Der Taxifahrer ist verpflichtet, von sich aus die kürzestmögliche Fahrtstrecke zu wählen, sofern der Kunde nicht die Strecke festlegt. Die Benutzung des Taxameters ist innerhalb des Pflichtfahrgebietes vorgeschrieben. Innerhalb des Pflichtfahrgebietes ist die Mehrwertsteuer (Personenbeförderung innerhalb der Betriebssitzgemeinde: 7 Prozent, außerhalb der Betriebssitzgemeinde bis 50 km: 7 Prozent, sonst: 19 Prozent) im angezeigten Fahrpreis eingeschlossen. Für Fahrten außerhalb des Pflichtfahrgebietes gilt diese Regelung nicht; Fahrer und Fahrgast müssen sich dann vor Fahrtantritt über den Fahrpreis einigen, auf den außerhalb des Pflichtfahrgebietes immer ein Mehrwertsteuersatz von 19 Prozent erhoben wird.

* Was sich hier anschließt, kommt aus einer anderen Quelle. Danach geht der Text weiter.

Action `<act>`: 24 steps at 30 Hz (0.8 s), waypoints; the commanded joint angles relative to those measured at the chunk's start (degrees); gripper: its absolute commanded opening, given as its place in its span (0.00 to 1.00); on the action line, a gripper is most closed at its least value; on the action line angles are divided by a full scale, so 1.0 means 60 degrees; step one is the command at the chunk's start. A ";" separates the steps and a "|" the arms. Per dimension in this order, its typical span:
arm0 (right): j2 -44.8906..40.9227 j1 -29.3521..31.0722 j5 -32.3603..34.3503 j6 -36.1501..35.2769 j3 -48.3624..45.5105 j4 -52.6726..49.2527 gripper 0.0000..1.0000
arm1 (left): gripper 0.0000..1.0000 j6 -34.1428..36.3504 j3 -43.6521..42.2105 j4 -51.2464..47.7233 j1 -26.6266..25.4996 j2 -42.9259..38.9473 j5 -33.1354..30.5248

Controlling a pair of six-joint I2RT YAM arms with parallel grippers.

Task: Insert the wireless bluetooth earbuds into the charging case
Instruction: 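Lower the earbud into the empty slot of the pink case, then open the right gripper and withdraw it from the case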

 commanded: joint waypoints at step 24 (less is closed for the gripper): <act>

Zum Führen eines Taxis ist in Deutschland ein Personenbeförderungsschein für Taxi notwendig, der von der Straßenverkehrsbehörde erteilt wird. Dafür nachzuweisen sind zwei Jahre Fahrpraxis und Ortskenntnis (Ortskundeprüfung). Weiterhin wird ein Führungszeugnis und ein Auszug aus dem Punktekonto des Kraftfahrtbundesamtes in Flensburg verlangt. Bedingung ist jedoch, dass das 21. Lebensjahr vollendet wurde. Die rechtliche Regelung hierfür ist § 48 der Fahrerlaubnisverordnung (FeV).